Give again, unaltered, the lines of the listing below that run from the line having "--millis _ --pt" through the line having "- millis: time".

Recorded information:
□ □ □ □ □ □ □

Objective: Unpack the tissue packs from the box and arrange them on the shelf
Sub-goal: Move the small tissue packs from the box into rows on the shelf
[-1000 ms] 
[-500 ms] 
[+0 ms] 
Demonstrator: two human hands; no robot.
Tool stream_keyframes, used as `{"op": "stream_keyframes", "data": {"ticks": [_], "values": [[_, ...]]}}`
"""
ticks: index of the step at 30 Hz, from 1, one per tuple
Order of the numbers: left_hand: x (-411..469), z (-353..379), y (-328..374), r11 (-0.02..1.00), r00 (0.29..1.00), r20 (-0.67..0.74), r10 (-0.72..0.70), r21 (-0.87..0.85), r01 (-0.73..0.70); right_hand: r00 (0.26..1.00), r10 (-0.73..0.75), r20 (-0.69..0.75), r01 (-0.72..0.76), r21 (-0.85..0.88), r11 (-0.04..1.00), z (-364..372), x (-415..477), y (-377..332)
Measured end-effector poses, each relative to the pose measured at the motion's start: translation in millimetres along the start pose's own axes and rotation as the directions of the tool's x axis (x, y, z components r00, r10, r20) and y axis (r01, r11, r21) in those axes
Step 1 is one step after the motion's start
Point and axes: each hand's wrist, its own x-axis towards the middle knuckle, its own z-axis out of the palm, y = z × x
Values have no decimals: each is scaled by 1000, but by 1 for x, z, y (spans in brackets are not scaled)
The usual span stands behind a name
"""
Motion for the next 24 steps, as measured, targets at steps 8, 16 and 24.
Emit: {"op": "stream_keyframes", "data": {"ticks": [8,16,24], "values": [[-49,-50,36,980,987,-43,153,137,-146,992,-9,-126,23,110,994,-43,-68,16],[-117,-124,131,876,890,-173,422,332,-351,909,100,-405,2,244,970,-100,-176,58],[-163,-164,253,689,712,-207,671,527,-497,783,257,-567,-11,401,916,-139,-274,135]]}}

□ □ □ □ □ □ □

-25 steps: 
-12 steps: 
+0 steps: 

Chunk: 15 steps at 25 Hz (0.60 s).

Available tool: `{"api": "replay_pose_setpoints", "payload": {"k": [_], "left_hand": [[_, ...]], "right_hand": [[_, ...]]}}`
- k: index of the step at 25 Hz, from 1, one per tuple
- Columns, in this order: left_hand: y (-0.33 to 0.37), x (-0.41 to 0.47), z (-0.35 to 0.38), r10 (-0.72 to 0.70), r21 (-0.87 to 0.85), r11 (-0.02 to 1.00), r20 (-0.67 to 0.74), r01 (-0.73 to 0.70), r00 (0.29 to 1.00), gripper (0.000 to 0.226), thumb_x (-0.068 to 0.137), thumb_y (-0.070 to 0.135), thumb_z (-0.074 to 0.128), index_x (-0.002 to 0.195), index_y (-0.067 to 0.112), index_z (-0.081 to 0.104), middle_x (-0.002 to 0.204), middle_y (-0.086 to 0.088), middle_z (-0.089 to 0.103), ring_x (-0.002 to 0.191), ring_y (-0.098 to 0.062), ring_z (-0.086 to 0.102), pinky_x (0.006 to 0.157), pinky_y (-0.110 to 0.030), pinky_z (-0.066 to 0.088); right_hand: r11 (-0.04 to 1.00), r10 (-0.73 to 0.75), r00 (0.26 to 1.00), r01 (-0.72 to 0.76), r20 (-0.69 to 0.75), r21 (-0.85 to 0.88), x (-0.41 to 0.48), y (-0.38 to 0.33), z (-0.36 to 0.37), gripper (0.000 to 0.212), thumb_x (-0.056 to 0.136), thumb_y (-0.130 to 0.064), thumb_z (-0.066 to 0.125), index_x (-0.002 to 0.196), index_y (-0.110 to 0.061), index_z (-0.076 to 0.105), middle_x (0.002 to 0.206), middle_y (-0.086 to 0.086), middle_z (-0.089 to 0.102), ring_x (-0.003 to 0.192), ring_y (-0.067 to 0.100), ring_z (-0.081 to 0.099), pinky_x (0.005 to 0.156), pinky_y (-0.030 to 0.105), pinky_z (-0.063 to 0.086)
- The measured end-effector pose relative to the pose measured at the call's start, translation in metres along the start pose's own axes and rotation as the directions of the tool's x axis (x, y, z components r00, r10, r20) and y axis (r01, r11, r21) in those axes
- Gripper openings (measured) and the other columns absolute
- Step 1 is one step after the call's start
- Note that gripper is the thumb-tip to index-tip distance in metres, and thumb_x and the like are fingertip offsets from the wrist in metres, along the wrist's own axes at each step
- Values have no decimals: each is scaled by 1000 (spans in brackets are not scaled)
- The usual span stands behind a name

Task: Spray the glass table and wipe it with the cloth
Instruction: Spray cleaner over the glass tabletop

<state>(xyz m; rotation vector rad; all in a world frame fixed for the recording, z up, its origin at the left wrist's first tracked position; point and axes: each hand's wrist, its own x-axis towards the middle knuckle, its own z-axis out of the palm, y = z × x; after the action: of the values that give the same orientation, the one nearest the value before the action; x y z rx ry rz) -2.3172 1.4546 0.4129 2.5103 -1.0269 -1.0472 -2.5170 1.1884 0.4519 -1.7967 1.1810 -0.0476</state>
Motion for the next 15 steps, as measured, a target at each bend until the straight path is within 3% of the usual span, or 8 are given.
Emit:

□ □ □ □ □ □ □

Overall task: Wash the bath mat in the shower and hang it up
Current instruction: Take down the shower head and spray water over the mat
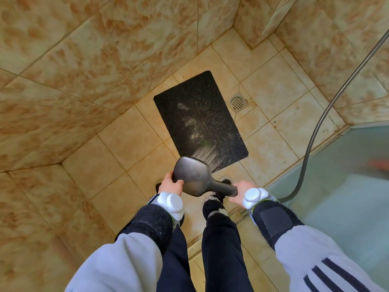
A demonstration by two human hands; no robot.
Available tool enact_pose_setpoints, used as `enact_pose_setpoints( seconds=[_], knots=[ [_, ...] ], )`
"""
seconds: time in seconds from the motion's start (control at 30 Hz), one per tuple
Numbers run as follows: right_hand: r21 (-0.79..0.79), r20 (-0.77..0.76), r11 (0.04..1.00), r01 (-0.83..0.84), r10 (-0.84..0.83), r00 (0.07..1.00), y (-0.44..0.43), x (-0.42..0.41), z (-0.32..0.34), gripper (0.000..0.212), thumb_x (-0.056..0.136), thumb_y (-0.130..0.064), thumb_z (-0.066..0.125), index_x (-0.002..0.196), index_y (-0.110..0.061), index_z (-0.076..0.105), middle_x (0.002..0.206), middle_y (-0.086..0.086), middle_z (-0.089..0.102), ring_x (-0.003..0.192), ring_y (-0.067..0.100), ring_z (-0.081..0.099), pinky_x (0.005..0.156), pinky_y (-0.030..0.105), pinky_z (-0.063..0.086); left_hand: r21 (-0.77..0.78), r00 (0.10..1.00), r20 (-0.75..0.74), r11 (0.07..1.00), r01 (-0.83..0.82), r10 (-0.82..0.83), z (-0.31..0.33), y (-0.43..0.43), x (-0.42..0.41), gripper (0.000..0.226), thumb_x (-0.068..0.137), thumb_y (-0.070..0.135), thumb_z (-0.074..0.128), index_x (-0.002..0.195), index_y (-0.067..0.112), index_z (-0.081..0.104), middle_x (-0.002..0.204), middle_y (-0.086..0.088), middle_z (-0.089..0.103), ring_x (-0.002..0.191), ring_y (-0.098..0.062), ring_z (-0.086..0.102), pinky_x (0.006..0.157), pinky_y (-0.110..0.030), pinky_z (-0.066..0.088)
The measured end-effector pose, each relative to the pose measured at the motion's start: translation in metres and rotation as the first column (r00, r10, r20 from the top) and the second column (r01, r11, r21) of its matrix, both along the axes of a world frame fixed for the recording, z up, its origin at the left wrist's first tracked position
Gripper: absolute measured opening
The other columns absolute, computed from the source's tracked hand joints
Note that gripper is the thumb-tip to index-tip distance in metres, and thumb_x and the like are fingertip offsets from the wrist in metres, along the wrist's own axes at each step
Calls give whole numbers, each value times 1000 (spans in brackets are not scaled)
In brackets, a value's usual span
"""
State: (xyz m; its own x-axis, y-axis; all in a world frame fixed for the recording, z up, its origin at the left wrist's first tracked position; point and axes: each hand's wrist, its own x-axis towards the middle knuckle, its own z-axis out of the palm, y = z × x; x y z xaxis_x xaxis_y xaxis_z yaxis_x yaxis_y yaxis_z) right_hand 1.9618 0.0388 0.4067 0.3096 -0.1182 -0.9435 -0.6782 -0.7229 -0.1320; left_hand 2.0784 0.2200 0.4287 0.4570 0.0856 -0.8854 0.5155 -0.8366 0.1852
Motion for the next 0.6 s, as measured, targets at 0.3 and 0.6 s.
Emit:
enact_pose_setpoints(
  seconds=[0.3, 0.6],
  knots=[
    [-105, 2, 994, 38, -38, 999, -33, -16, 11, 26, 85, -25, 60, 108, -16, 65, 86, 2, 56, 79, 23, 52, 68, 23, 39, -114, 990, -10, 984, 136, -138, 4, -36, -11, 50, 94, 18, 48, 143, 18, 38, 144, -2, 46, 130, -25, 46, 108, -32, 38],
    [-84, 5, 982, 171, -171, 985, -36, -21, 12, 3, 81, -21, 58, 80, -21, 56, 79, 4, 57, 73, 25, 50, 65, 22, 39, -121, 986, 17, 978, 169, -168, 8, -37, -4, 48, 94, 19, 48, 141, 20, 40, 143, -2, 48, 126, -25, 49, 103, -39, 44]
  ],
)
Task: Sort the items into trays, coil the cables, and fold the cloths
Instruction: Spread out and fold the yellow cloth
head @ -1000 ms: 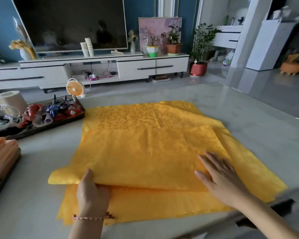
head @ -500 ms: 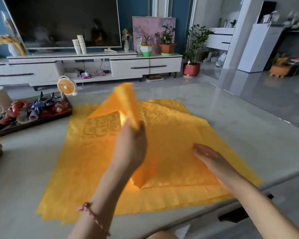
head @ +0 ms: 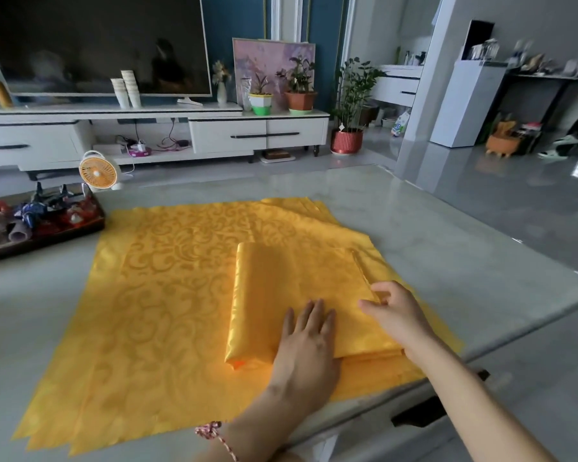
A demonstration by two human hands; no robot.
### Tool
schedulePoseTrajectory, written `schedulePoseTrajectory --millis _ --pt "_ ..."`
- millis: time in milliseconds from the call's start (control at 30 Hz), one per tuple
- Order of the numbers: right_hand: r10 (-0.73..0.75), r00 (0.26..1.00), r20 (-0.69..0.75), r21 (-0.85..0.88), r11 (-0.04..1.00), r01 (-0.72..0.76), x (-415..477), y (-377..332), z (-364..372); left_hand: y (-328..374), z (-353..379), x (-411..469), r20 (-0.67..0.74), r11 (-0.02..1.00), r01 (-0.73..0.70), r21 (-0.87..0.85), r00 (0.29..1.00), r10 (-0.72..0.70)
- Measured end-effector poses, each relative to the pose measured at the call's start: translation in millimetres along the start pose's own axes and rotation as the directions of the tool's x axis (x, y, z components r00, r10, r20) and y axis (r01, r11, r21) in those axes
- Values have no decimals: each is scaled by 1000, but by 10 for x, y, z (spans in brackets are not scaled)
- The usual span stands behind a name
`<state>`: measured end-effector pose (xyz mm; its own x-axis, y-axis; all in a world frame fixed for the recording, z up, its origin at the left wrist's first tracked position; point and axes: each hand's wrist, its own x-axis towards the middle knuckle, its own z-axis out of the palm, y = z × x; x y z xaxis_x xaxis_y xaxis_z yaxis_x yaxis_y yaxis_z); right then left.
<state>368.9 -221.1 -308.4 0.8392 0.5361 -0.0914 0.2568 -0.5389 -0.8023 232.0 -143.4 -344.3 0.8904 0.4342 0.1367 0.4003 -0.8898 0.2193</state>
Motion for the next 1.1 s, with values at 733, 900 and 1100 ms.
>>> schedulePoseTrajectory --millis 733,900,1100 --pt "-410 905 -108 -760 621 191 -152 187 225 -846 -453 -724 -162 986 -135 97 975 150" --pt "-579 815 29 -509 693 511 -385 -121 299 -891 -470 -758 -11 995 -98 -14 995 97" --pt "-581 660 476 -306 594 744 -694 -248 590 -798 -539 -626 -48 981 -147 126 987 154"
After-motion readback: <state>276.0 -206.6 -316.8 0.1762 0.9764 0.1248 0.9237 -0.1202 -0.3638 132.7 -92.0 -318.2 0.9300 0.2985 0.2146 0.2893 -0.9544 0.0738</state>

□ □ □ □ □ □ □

Output for this task:
schedulePoseTrajectory, written `schedulePoseTrajectory --millis _ --pt "_ ..."`
- millis: time in milliseconds from the call's start (control at 30 Hz), one per tuple

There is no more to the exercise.